A film can sometimes take so many risks, twists, and turns that the movie itself becomes borderline indescribable.  Ant Timpson’s Come to Daddy falls in this camp, so how do I even begin to discuss it?

Elijah Wood portrays Norval Greenwood, a man who has recently received a letter from his long-estranged father, Gordon (Awakening the Zodiac’s Stephen McHattie), who wants to reconnect with his son.  After Norval gives Gordon the benefit of the doubt and shows up with a second chance, the reunion takes a brutal and violent turn.  The extreme content is few and far between, owing to Norval’s position as an everyday man stuck in a strange world, but this pacing works to the story’s advantage.  When the film turns nasty, Come to Daddy becomes visceral;  mainly due to scenes of wanton cruelty being followed-up by dark comedy and irreverent attitudes towards otherwise serious subject matter.  Admittedly, these are disgusting moments, but they’re juxtaposed so well with the bizarre sense of humour.  Come to Daddy will render movie goers speechless in admirable and audacious ways.  Aside from the shock factor, Wood and McHattie pull off brilliant performances, along with Michael Smiley who is too often underutilized in recent films.

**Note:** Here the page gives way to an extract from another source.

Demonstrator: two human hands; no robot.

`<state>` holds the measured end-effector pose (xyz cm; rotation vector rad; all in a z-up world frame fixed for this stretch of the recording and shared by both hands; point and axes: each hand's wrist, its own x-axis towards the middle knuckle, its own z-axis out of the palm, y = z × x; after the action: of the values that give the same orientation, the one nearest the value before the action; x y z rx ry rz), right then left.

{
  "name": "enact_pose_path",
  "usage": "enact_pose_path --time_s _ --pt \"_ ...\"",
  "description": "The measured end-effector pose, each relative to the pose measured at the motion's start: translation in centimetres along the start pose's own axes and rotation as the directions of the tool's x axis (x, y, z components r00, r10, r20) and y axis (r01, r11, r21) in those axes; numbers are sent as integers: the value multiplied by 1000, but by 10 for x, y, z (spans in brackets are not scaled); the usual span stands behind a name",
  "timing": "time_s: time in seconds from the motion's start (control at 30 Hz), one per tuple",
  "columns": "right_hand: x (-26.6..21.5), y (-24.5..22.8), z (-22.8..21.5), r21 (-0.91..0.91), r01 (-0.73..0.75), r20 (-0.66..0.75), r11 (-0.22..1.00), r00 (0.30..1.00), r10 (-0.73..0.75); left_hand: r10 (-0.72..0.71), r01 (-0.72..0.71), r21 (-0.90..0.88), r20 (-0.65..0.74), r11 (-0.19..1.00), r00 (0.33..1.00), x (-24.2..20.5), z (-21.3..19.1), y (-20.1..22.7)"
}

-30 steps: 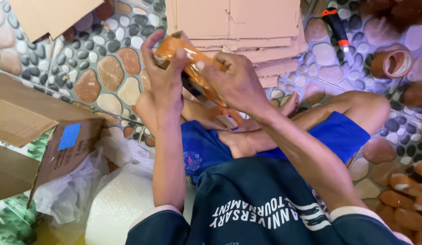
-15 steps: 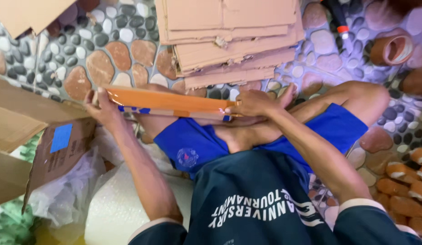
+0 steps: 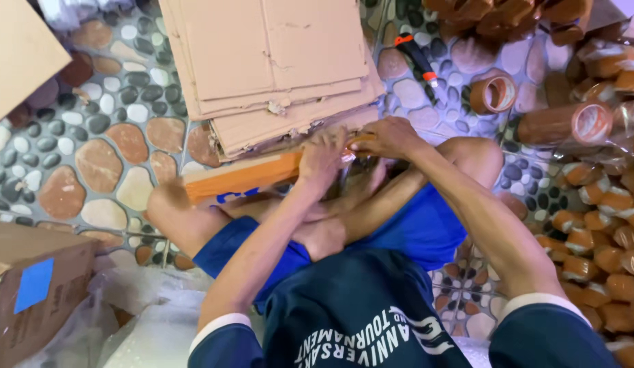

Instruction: The person sits on the floor and wraps flat cardboard pieces with orange packing tape. They repeatedly apply tape to the cardboard, fold it over, and use a utility knife to cut the tape before stacking the wrapped items.

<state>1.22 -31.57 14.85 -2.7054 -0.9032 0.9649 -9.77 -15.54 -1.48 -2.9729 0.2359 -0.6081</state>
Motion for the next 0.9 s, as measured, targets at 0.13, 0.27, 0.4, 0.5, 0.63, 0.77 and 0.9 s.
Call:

The screenplay (written by Toby Harvard, who previously co-wrote The Greasy Strangler) falls short due to a disappointing ending.  It’s not a “bad” conclusion per se, but the story is wrapped up in a way that’s so abrupt, it doesn’t seem intentional.  But, nonetheless, if you like dark – and I mean *dark* – comedy and twisted character pieces, you could do so much worse than Come to Daddy.